▸ **WHAT YOU SHOULD DO**: All that is needed is every line of the listing below that has "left".

▸ **COLLECTED DATA**:

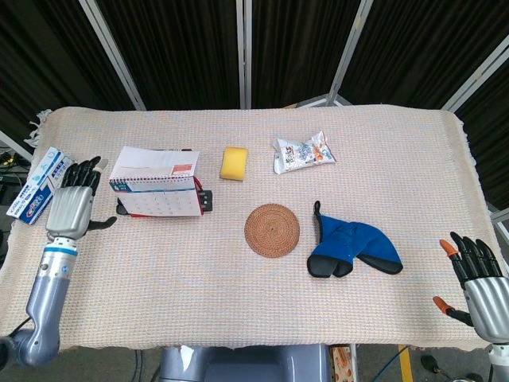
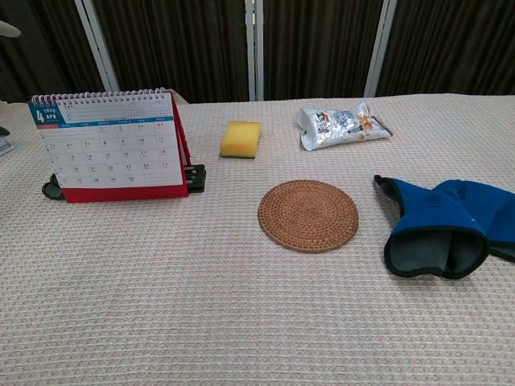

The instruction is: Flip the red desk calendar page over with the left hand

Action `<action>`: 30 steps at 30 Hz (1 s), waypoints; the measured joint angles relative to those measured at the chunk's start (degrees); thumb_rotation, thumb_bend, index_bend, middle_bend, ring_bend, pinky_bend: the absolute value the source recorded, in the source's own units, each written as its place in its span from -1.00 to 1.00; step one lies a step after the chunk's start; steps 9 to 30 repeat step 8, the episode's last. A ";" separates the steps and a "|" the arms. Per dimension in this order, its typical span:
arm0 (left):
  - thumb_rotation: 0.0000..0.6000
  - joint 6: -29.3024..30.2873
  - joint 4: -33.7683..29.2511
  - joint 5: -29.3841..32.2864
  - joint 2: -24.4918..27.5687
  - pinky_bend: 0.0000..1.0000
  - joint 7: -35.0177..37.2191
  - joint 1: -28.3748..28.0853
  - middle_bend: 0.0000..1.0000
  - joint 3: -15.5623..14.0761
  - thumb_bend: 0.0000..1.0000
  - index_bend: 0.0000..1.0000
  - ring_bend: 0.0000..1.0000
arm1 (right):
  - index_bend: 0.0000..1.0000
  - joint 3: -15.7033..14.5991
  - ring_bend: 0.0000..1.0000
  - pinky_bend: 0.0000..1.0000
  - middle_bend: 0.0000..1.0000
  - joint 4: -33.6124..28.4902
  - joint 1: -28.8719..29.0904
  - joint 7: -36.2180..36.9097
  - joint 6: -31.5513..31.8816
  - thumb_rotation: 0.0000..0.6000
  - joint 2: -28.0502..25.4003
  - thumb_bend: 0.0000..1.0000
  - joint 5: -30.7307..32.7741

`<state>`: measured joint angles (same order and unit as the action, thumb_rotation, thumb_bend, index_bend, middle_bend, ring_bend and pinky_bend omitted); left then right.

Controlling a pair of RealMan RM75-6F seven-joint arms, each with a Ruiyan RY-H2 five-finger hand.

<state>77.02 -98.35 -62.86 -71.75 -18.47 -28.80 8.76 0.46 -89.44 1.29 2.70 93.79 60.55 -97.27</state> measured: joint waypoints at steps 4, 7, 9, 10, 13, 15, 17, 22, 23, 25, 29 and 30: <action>1.00 8.20 -2.25 -7.72 0.08 -1.00 -0.24 6.13 -1.00 -4.93 -0.84 -1.00 -1.00 | -1.00 -0.08 -1.00 -1.00 -1.00 -0.37 -0.20 -0.61 0.39 1.00 -0.02 -0.93 -0.35; 1.00 12.24 -3.32 -11.47 0.06 -1.00 -0.76 10.13 -1.00 -8.36 -0.84 -1.00 -1.00 | -1.00 -0.11 -1.00 -1.00 -1.00 -0.59 -0.26 -1.10 0.57 1.00 0.04 -0.93 -0.62; 1.00 13.26 -3.56 -12.57 0.10 -1.00 -1.08 11.30 -1.00 -9.34 -0.84 -1.00 -1.00 | -1.00 -0.12 -1.00 -1.00 -1.00 -0.66 -0.26 -1.26 0.60 1.00 0.08 -0.93 -0.70; 1.00 13.26 -3.56 -12.57 0.10 -1.00 -1.08 11.30 -1.00 -9.34 -0.84 -1.00 -1.00 | -1.00 -0.12 -1.00 -1.00 -1.00 -0.66 -0.26 -1.26 0.60 1.00 0.08 -0.93 -0.70; 1.00 13.26 -3.56 -12.57 0.10 -1.00 -1.08 11.30 -1.00 -9.34 -0.84 -1.00 -1.00 | -1.00 -0.12 -1.00 -1.00 -1.00 -0.66 -0.26 -1.26 0.60 1.00 0.08 -0.93 -0.70; 1.00 13.26 -3.56 -12.57 0.10 -1.00 -1.08 11.30 -1.00 -9.34 -0.84 -1.00 -1.00 | -1.00 -0.12 -1.00 -1.00 -1.00 -0.66 -0.26 -1.26 0.60 1.00 0.08 -0.93 -0.70; 1.00 13.26 -3.56 -12.57 0.10 -1.00 -1.08 11.30 -1.00 -9.34 -0.84 -1.00 -1.00 | -1.00 -0.12 -1.00 -1.00 -1.00 -0.66 -0.26 -1.26 0.60 1.00 0.08 -0.93 -0.70; 1.00 13.26 -3.56 -12.57 0.10 -1.00 -1.08 11.30 -1.00 -9.34 -0.84 -1.00 -1.00 | -1.00 -0.12 -1.00 -1.00 -1.00 -0.66 -0.26 -1.26 0.60 1.00 0.08 -0.93 -0.70; 1.00 13.26 -3.56 -12.57 0.10 -1.00 -1.08 11.30 -1.00 -9.34 -0.84 -1.00 -1.00 | -1.00 -0.12 -1.00 -1.00 -1.00 -0.66 -0.26 -1.26 0.60 1.00 0.08 -0.93 -0.70; 1.00 13.26 -3.56 -12.57 0.10 -1.00 -1.08 11.30 -1.00 -9.34 -0.84 -1.00 -1.00 | -1.00 -0.12 -1.00 -1.00 -1.00 -0.66 -0.26 -1.26 0.60 1.00 0.08 -0.93 -0.70; 1.00 13.26 -3.56 -12.57 0.10 -1.00 -1.08 11.30 -1.00 -9.34 -0.84 -1.00 -1.00 | -1.00 -0.12 -1.00 -1.00 -1.00 -0.66 -0.26 -1.26 0.60 1.00 0.08 -0.93 -0.70; 1.00 13.26 -3.56 -12.57 0.10 -1.00 -1.08 11.30 -1.00 -9.34 -0.84 -1.00 -1.00 | -1.00 -0.12 -1.00 -1.00 -1.00 -0.66 -0.26 -1.26 0.60 1.00 0.08 -0.93 -0.70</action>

▸ **SOLUTION FOR THIS PROBLEM**:
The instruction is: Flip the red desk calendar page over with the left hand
arm0 (left):
`<state>`: measured joint angles (same order and unit as the action, thumb_rotation, thumb_bend, index_bend, middle_bend, ring_bend and pinky_bend omitted); left then right.

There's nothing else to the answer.